Data provided:
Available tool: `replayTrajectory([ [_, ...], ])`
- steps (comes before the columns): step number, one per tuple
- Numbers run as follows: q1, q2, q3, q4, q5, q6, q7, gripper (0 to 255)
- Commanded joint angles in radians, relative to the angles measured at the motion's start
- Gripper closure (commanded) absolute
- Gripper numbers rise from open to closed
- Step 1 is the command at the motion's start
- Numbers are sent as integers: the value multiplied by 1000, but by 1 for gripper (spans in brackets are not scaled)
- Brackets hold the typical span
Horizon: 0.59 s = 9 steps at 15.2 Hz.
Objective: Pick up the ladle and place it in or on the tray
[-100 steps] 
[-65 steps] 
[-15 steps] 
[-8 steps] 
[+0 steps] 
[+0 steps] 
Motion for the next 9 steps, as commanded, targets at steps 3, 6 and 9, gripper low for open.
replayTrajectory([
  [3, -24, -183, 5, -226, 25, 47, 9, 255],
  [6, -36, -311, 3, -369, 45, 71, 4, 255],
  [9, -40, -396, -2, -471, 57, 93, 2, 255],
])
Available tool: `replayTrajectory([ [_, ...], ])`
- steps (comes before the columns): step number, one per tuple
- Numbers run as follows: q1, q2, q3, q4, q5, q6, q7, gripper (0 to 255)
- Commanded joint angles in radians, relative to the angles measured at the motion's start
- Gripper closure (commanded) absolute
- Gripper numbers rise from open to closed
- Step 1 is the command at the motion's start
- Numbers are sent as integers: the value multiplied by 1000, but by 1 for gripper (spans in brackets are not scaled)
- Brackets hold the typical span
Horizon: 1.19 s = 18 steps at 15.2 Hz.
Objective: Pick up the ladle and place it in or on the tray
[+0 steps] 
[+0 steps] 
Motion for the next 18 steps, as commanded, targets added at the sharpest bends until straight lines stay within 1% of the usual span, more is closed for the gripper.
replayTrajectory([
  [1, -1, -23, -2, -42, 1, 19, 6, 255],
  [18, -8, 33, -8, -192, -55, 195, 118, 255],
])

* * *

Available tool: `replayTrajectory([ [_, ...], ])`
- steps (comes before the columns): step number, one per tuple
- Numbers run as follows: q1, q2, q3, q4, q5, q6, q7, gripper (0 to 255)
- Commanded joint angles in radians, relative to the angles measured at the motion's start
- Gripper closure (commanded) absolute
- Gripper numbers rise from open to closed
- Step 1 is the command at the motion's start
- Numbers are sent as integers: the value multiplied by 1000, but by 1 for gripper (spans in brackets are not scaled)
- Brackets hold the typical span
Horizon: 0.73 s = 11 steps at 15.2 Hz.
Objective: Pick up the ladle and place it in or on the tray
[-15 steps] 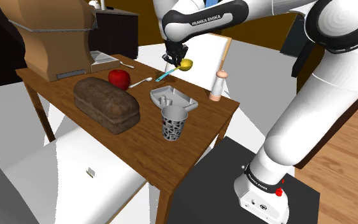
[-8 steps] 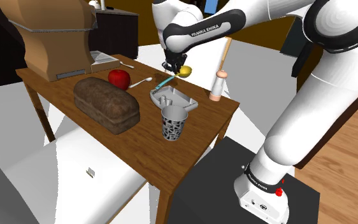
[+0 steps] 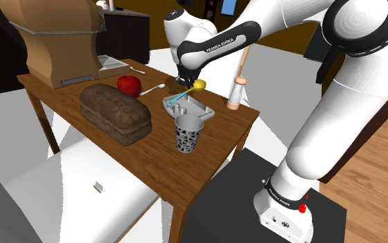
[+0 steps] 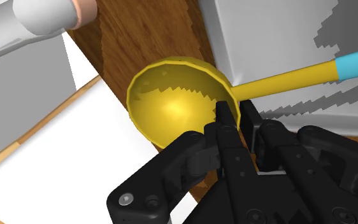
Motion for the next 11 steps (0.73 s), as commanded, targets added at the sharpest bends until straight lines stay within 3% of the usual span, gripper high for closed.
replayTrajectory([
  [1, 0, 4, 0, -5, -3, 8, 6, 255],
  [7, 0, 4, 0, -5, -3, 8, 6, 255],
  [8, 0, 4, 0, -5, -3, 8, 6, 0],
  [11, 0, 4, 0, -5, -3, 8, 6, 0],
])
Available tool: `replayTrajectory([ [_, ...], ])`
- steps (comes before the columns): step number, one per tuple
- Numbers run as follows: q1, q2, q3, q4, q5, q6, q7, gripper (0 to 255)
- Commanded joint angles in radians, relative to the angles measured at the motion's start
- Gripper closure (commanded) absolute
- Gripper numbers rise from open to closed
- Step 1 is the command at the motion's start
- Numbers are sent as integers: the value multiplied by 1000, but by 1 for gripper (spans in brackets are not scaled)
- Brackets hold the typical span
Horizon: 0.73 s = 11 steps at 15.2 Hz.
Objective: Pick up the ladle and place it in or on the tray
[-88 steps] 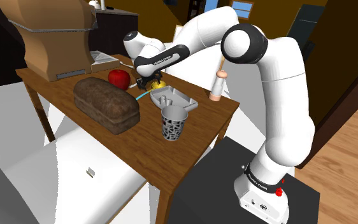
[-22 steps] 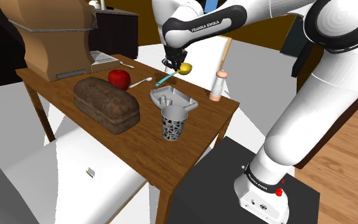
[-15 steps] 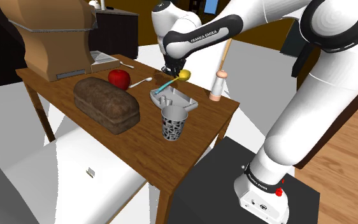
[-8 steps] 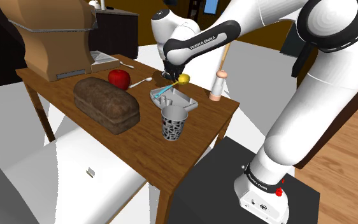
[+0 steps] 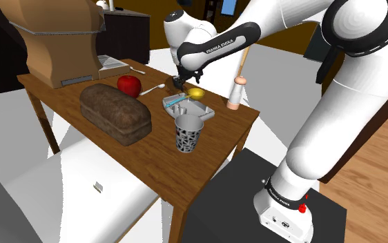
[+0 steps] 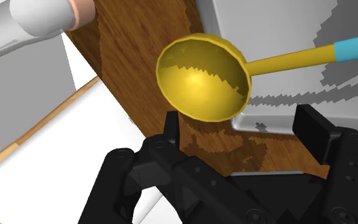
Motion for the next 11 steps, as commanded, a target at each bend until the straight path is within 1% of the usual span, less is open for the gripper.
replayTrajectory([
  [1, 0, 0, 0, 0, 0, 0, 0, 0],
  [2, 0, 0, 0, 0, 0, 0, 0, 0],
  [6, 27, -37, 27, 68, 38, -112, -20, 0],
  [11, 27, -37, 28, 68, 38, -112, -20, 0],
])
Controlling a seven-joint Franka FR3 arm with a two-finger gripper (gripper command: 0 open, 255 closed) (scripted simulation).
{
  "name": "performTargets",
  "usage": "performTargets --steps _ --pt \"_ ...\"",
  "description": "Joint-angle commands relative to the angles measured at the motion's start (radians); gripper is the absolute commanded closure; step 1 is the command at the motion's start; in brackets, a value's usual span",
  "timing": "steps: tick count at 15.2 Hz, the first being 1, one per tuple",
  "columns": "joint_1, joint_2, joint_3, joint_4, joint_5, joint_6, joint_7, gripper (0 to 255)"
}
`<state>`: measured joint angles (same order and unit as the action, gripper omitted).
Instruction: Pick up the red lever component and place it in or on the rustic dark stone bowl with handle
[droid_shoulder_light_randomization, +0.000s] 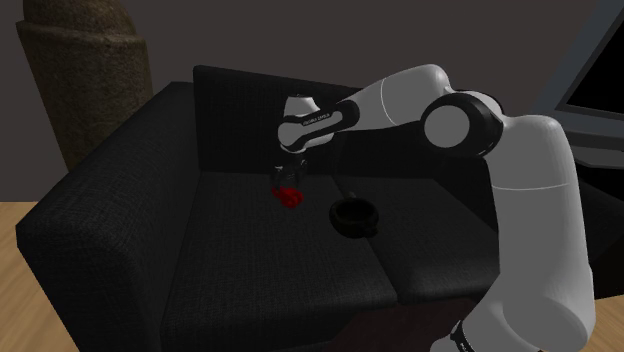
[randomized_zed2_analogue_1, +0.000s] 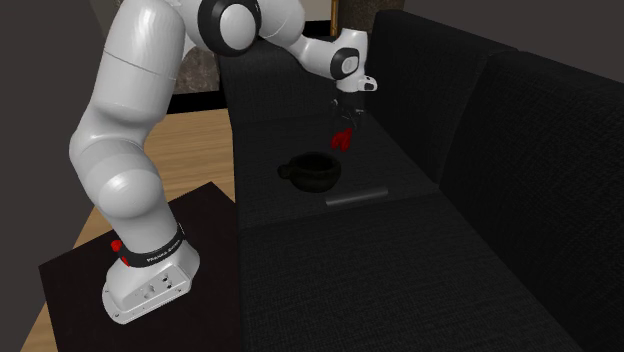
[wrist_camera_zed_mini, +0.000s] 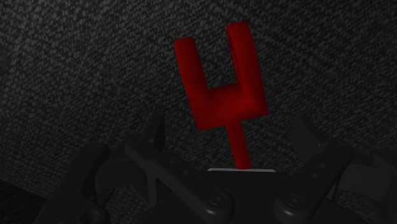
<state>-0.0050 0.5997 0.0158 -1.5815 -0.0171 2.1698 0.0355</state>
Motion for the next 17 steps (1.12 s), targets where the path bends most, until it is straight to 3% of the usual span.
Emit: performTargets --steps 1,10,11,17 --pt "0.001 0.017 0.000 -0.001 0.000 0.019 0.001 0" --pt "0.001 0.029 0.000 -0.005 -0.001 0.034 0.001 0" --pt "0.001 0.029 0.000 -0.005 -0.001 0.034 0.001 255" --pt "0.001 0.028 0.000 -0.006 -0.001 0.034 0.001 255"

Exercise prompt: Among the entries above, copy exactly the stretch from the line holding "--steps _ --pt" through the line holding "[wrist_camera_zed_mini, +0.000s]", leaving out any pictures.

Solution for this problem:
  "usage": "performTargets --steps _ --pt \"_ ...\"",
  "description": "Joint-angle commands relative to the angles measured at the motion's start (radians); gripper is the absolute commanded closure; step 1 is the command at the motion's start; in brackets, a value's usual span",
  "timing": "steps: tick count at 15.2 Hz, the first being 1, one per tuple",
  "columns": "joint_1, joint_2, joint_3, joint_4, joint_5, joint_6, joint_7, gripper (0 to 255)"
}
`<state>`: measured joint angles (same order and unit as the action, gripper omitted).
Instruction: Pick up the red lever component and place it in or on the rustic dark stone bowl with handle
[droid_shoulder_light_randomization, +0.000s] 
[randomized_zed2_analogue_1, +0.000s] 
[wrist_camera_zed_mini, +0.000s] 

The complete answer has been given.